1,25-Dihydroxyvitamin D3 Inhibits the Differentiation and Migration of TH17 Cells to Protect against Experimental Autoimmune Encephalomyelitis

• Published in: PloS one Vol. 5; no. 9; p. e12925
• Main Authors: Chang, Jae-Hoon, Cha, Hye-Ran, Lee, Dong-Sup, Seo, Kyoung Yul, Kweon, Mi-Na
• Format: Journal Article
• Language: English
• Published: San Francisco Public Library of Science 23.09.2010
• Subjects: Animal models; Autoimmune diseases; Calcitriol; CCR6 protein; Cell differentiation; Cell migration; Central nervous system; Chemokines; Cytokines; Differentiation (biology); Dihydroxyvitamin D3; Experimental allergic encephalomyelitis; Growth factors; Helper cells; Immune response; Immunology; Immunology/Autoimmunity; Immunology/Immune Response; Immunology/Leukocyte Development; Immunoregulation; Interleukin; Interleukin 10; Interleukin 17; Interleukin 2; Laboratories; Leukocyte migration; Lymphocytes; Lymphocytes T; Medical research; Multiple sclerosis; Organic compounds; Paralysis; Rheumatoid arthritis; Rodents; Science; Spinal cord; Spleen; Stat1 protein; Studies; Vitamin D; Vitamin D3
• ISSN: 1932-6203; 1932-6203
• DOI: 10.1371/journal.pone.0012925

Background Vitamin D3, the most physiologically relevant form of vitamin D, is an essential organic compound that has been shown to have a crucial effect on the immune responses. Vitamin D3 ameliorates the onset of the experimental autoimmune encephalomyelitis (EAE); however, the direct effect of vitamin D3 on T cells is largely unknown. Methodology/Principal Findings In an in vitro system using cells from mice, the active form of vitamin D3 (1,25-dihydroxyvitamin D3) suppresses both interleukin (IL)-17-producing T cells (TH17) and regulatory T cells (Treg) differentiation via a vitamin D receptor signal. The ability of 1,25-dihydroxyvitamin D3 (1,25(OH)2D3) to reduce the amount of IL-2 regulates the generation of Treg cells, but not TH17 cells.

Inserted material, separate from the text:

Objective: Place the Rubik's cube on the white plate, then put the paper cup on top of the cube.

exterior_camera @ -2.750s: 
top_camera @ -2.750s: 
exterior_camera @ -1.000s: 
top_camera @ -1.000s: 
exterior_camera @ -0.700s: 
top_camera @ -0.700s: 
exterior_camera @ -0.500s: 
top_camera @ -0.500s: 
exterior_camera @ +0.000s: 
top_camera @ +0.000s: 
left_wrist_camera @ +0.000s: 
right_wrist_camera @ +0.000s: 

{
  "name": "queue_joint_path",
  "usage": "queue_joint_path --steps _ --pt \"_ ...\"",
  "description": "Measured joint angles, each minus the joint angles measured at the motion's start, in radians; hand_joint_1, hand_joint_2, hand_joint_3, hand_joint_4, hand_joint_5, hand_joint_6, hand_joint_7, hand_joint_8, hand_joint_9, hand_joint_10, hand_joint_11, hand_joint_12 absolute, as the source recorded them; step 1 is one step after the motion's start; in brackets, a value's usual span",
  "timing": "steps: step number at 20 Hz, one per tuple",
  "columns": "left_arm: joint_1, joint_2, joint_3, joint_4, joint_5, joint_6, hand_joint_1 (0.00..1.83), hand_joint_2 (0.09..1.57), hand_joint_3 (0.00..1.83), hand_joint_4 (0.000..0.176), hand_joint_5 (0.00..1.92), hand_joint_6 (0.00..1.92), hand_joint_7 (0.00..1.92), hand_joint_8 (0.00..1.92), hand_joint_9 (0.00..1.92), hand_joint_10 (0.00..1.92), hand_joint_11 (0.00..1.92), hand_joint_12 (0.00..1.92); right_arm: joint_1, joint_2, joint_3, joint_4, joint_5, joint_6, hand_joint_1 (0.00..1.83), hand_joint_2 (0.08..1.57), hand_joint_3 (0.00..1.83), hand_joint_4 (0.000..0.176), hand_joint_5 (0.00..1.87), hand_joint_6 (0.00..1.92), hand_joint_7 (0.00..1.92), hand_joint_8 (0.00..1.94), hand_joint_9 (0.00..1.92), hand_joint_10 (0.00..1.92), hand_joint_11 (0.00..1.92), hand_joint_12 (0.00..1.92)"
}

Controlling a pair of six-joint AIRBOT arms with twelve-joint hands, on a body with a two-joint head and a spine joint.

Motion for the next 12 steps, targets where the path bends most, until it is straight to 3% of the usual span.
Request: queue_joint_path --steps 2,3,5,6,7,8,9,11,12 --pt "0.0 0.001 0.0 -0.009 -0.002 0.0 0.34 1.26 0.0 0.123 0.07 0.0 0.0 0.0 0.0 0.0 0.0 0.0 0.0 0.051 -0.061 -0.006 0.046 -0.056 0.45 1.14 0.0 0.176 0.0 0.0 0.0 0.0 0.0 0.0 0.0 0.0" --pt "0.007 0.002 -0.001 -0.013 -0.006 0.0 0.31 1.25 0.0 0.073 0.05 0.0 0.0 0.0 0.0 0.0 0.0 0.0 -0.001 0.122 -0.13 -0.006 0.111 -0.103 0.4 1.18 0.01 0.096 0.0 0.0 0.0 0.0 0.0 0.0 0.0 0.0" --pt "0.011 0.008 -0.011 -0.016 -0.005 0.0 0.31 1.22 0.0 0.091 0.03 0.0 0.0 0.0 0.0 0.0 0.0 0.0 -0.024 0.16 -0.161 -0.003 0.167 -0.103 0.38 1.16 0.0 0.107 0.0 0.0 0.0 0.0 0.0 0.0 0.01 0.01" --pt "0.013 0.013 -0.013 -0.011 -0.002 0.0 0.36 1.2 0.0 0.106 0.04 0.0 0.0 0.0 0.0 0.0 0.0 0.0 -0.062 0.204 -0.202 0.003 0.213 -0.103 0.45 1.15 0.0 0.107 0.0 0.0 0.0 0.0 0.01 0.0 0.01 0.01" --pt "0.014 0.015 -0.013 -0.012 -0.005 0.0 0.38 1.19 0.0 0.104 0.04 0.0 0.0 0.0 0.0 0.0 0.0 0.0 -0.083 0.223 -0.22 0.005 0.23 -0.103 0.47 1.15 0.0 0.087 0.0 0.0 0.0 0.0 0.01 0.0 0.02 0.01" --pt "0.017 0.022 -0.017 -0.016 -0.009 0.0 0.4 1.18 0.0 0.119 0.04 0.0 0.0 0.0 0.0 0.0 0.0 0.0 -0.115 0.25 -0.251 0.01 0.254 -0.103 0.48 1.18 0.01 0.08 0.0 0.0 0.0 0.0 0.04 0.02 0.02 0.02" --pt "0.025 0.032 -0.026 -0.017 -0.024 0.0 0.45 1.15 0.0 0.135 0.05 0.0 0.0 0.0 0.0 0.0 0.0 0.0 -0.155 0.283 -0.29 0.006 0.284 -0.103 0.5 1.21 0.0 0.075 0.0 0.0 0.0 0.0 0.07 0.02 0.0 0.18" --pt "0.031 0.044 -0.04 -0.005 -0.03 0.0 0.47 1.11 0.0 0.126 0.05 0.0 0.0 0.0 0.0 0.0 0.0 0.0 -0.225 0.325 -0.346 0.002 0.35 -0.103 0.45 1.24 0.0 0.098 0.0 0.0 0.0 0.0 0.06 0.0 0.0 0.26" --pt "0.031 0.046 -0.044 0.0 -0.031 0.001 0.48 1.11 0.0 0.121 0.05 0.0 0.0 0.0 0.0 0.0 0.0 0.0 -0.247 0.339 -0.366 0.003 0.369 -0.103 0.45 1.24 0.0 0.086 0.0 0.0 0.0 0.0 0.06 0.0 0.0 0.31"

Under TH17-polarizing conditions, 1,25(OH)2D3 helps to increase the numbers of IL-10-producing T cells, but 1,25(OH)2D3's negative regulation of TH17 development is still defined in the IL-10−/− T cells. Although the STAT1 signal reciprocally affects the secretion of IL-10 and IL-17, 1,25(OH)2D3 inhibits IL-17 production in STAT1−/− T cells. Most interestingly, 1,25(OH)2D3 negatively regulates CCR6 expression which might be essential for TH17 cells to enter the central nervous system and initiate EAE. Conclusions/Significance Our present results in an experimental murine model suggest that 1,25(OH)2D3 can directly regulate T cell differentiation and could be applied in preventive and therapeutic strategies for TH17-mediated autoimmune diseases.